=== WHAT YOU HAVE TO DO ===
Return the lines from the one containing "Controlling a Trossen" to the end of the material, both end lines included, exactly and with nothing else.

=== DATA BLOCK ===
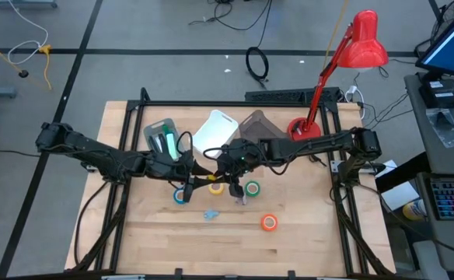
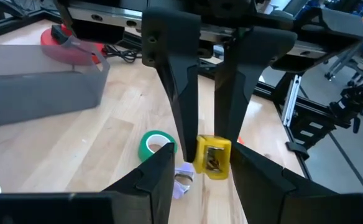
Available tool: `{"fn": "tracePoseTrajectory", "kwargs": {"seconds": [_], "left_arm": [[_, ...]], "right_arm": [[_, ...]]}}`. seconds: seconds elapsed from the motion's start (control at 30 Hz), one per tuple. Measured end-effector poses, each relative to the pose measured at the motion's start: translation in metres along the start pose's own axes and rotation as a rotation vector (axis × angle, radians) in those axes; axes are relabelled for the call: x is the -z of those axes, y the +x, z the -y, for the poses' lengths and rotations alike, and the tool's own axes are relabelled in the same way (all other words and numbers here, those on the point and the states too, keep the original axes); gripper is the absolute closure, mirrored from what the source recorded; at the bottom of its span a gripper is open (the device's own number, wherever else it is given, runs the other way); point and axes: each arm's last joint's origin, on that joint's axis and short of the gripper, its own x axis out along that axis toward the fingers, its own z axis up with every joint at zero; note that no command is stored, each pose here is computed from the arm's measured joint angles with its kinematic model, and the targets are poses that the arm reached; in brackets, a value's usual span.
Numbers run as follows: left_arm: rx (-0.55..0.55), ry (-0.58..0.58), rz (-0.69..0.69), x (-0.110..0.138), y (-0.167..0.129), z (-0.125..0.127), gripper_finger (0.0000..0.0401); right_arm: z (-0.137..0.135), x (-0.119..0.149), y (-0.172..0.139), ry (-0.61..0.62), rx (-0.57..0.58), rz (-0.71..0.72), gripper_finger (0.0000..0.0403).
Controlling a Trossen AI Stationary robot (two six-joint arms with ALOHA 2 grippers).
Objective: Pick and place Stapler, Stapler remover, tape
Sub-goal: Put the small yellow stapler into the gray bin
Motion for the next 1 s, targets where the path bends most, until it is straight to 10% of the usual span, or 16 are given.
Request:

=== WORKED SOLUTION ===
Controlling a Trossen AI Stationary robot (two six-joint arms with ALOHA 2 grippers).
Objective: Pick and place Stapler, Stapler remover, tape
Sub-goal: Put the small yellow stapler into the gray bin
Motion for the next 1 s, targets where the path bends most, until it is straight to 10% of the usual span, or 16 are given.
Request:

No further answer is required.